Get ready for an onslaught of holiday bargains.
Almost three-quarters of chief marketing officers expect U.S. retailers to offer more discounts and promotions this holiday than last year, to entice shoppers who are being squeezed by the credit crunch, according to a survey released Monday by BDO Seidman.
This year, credit concerns muscled out high energy costs as the top issue that chief marketing officers expect will affect the holiday shopping season.
When asked to pick one issue that will have the greatest impact on holiday shopping, 27 percent of chief marketing officers said credit concerns, while 22 percent cited high energy costs, according to the survey.
Last year, 52 percent of the CMOs surveyed cited high energy costs as the top issue.
Retailers are heading into the crucial holiday season worried that shoppers will rein in spending as they face a credit crunch that could limit their holiday cheer.
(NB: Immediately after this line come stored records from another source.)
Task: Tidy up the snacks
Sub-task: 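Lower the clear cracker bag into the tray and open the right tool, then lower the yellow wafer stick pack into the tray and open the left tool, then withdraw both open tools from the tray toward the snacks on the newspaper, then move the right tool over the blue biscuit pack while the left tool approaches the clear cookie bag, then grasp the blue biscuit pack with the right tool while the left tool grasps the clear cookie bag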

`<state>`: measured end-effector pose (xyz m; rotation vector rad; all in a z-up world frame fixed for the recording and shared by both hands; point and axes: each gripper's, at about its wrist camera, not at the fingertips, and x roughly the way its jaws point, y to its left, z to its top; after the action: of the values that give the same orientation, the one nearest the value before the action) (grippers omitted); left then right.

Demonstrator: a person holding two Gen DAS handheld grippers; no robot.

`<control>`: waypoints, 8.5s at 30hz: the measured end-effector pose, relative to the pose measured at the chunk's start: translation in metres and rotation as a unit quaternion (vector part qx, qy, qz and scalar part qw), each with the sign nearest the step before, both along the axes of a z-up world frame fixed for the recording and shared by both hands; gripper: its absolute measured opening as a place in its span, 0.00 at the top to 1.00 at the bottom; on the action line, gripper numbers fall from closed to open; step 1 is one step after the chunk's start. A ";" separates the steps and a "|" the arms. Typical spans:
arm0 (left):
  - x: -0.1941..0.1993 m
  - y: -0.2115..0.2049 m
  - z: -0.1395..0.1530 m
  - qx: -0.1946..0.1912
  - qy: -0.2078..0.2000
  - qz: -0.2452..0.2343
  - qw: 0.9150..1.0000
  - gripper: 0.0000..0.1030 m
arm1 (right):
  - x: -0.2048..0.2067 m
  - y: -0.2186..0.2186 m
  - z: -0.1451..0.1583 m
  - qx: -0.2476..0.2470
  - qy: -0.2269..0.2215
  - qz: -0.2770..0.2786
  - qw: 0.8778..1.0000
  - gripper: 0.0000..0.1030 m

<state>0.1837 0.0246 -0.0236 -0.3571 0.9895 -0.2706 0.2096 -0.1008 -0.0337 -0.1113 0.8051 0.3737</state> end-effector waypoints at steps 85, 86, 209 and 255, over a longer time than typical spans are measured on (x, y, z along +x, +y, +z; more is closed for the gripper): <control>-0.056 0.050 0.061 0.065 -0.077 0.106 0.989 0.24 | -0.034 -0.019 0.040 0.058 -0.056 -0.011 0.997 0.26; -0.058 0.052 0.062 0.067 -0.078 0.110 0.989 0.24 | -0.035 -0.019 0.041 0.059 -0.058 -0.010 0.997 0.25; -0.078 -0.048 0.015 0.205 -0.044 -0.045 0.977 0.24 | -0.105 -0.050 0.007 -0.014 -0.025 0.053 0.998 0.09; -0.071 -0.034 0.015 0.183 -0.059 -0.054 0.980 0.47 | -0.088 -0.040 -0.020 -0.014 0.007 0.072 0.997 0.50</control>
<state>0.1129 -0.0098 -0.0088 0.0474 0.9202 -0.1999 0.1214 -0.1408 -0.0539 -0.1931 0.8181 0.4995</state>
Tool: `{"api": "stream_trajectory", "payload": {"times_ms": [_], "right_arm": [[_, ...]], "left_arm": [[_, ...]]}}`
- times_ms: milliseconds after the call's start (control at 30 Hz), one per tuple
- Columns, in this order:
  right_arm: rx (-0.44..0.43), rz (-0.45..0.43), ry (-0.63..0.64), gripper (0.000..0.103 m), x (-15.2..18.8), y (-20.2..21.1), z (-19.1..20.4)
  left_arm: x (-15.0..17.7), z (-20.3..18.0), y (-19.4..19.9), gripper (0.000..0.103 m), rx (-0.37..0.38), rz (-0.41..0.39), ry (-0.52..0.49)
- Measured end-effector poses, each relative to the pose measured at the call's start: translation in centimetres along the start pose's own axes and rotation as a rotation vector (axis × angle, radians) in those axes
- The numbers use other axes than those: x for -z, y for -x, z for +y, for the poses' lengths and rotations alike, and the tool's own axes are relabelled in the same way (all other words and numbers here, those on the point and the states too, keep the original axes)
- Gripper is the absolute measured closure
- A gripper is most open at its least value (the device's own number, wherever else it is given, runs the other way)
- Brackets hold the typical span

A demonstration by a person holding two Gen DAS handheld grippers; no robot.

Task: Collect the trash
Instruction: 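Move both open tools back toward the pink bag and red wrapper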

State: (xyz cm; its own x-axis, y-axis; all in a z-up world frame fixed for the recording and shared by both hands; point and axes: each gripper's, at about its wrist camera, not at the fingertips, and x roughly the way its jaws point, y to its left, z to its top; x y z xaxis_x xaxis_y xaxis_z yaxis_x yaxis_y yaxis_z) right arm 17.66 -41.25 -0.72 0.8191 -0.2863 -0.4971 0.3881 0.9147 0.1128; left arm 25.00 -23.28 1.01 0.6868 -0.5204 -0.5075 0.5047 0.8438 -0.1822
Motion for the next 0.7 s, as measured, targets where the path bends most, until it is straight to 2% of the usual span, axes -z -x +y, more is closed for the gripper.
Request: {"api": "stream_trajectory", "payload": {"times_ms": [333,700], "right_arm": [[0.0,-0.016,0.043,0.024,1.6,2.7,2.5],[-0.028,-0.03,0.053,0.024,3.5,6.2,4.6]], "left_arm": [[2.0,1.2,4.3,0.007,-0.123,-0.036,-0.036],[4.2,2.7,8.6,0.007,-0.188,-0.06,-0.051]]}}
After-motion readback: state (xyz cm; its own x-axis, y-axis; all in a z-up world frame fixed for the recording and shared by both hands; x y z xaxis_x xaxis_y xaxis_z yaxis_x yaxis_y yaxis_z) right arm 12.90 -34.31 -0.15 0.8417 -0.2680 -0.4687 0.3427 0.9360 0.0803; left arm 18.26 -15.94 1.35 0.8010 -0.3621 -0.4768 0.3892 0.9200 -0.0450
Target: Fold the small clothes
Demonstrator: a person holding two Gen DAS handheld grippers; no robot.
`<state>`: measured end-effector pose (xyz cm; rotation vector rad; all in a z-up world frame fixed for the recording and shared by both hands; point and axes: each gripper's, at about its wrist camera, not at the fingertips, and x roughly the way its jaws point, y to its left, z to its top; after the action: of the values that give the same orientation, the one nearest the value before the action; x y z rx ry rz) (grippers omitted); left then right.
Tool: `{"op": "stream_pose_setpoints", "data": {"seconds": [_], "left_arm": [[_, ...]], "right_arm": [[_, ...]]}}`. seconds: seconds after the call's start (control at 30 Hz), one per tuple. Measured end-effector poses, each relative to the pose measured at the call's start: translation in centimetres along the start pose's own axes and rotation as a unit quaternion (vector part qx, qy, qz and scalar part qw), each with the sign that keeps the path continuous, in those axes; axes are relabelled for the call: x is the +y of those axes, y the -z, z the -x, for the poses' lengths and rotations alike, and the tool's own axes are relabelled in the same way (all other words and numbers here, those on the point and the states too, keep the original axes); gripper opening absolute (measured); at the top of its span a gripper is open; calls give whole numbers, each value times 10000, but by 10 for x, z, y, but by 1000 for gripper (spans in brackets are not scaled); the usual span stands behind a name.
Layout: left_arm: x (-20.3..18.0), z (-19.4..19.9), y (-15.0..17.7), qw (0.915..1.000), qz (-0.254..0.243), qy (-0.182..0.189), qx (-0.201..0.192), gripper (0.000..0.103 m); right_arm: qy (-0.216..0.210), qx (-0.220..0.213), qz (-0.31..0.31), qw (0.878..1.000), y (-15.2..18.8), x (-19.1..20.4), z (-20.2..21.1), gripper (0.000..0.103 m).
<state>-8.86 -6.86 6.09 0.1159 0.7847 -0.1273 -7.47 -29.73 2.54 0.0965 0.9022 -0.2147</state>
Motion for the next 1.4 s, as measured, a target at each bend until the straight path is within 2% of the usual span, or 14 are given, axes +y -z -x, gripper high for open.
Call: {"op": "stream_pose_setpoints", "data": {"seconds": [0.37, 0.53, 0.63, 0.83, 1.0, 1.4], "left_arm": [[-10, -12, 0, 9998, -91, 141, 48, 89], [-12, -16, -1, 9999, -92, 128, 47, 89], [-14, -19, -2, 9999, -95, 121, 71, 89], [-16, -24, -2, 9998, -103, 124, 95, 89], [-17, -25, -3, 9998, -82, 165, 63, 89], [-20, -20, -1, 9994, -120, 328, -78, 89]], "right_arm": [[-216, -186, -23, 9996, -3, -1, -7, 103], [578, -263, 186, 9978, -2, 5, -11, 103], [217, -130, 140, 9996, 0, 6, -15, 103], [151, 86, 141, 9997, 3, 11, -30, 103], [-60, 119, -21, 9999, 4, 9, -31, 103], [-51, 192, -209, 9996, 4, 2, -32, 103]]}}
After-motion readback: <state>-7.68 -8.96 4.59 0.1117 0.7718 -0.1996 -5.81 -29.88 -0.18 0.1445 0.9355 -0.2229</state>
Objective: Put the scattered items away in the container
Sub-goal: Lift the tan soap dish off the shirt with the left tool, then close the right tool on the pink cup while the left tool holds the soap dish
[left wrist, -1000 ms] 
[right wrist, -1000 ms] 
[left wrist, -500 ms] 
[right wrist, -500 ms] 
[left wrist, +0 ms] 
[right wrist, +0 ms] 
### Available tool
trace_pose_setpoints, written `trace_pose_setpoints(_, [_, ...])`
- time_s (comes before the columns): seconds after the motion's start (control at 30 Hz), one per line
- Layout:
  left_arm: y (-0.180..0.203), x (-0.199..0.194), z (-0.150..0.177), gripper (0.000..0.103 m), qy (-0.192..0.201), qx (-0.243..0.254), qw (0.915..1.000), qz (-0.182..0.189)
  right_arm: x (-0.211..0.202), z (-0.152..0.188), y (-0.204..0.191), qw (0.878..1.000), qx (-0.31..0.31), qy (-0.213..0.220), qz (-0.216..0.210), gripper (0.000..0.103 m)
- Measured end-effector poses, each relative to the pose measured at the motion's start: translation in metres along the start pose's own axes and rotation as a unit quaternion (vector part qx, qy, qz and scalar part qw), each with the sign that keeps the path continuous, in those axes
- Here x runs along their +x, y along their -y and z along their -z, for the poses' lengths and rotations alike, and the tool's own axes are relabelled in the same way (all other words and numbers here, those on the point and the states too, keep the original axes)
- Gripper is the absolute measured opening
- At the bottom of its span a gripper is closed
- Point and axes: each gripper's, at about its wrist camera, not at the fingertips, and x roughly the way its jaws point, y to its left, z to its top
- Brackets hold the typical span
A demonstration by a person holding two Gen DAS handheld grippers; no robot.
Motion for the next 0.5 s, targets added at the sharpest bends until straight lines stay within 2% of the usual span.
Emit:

Americans cashed out hundreds of billions of dollars in home equity as credit came cheap during the housing boom. But with the subprime mortgage mess triggering tighter financing terms and home prices falling in some regions, the trend has slowed, threatening to curb consumer spending.
"When you consider that discounting was widespread during the 2006 holiday shopping season, the forecast of even more discounting this season communicates both a growing anxiety among retailers about reaching sales goals and the potential for value buying for consumers," said BDO Seidman partner Al Ferrara in a statement.
According to the survey, 64 percent of the CMOs said their sales and inventory purchase plans are more cautious this year than a year ago.
The survey, conducted in October, questioned 100 chief marketing officers at U.S. retailers, excluding automotive dealers and restaurants, with annual revenue of more than $100 million.